Some of the e-mails look pretty boring at first glance. They're from Amy P., Julie L.,. Natalie, Kathleen, Stacy, Betsy, Kristina, and of course my favorite, Eleanor Gibbs. I just realized ... I should keep track of the ones that could make good character names for future novels. Eleanor Gibbs, Beverly Bailey, not to mention Vanda. How many Vandas do you know?

And they're all women. Where were all these women when I was single?

Of course, chances are they're a 55 year old Russian male who hasn't exercised since 1997, but hope springs eternal.

Hi, I'm Uri ... I mean, Amy.
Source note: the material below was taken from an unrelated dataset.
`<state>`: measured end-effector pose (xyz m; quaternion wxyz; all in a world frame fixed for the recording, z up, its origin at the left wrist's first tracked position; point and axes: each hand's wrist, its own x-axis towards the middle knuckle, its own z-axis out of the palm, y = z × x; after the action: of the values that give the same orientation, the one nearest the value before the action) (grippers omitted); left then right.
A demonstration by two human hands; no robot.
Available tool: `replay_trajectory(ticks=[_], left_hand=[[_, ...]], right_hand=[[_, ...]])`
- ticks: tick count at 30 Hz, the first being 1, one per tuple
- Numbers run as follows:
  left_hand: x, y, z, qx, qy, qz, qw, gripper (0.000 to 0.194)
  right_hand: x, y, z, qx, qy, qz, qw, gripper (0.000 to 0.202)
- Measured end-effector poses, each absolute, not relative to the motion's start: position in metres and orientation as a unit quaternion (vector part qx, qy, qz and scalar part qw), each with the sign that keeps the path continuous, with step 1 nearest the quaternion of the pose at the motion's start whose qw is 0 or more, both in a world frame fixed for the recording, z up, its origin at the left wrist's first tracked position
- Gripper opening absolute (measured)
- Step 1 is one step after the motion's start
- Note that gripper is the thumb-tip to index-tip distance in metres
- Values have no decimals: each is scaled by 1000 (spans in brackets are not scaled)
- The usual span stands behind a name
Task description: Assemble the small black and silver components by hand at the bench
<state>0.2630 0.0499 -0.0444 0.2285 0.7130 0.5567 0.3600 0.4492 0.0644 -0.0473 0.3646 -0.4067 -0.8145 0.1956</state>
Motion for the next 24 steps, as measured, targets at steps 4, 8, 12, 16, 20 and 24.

How about a chat?













They get more interesting when you see what the "women" have typed into the subject field of their e-mails.

"No questions or stories, just make me obey."

Yes, dear.

"I have crzy wishes."

I wish you could spell.

"I'm agile but fraagile so be nice ;0"

Brittle bone disease is a terrible thing for gymnasts.

"It was the best night ever!"

Sadly, I wasn't there.

"Video with me and you"

So, you were the one who photobombed me at Indiana Beach.

"Are you excited?"

Do you have chocolate?

"Should I send one more photo?"

Well, you haven't sent the first one yet, so ... (That one was from "Iowa". The entire state apparently thinks it sent me a photo.)

"Can I be useful for you? Pleeease!"

Okay, since you're so eager. We'll start in the bedroom ... then you can clean the kitchen.

"Are you excited?"

What, still? Now that someone else is cleaning the kitchen, yes.

"No panties video"

Sounds great, until you remember it was typed by a middle aged Russian couch potato.

"I am so disobedient at this video..."

That's okay, I can point you to the obedience school my dog went at.

Meanwhile, I also got e-mails from Flawless, PerfectLips, ColorfulDes'lres, Hedon1stlc, and, yes, CornLover. That last one, at least, was original. Cream or whole kernel?

By the way, Eleanor Gibbs sent me an e-mail with the headline, "I love to play with fire". This is not something firefighters generally want to hear.

Finally, the unoriginal ColorfulDes'lres also asked: "Are you excited?"

Well, I just wasted ten minutes that could have been used for writing fiction. Or looking at cute puppy videos. So no ... no, I'm not. But it's starting to remind me of the other question I've been hearing a lot lately: "Have you tested positive for COVID?"

I'm excited to say no.

Honey, look at this! A Nigerian Price wants to party with us.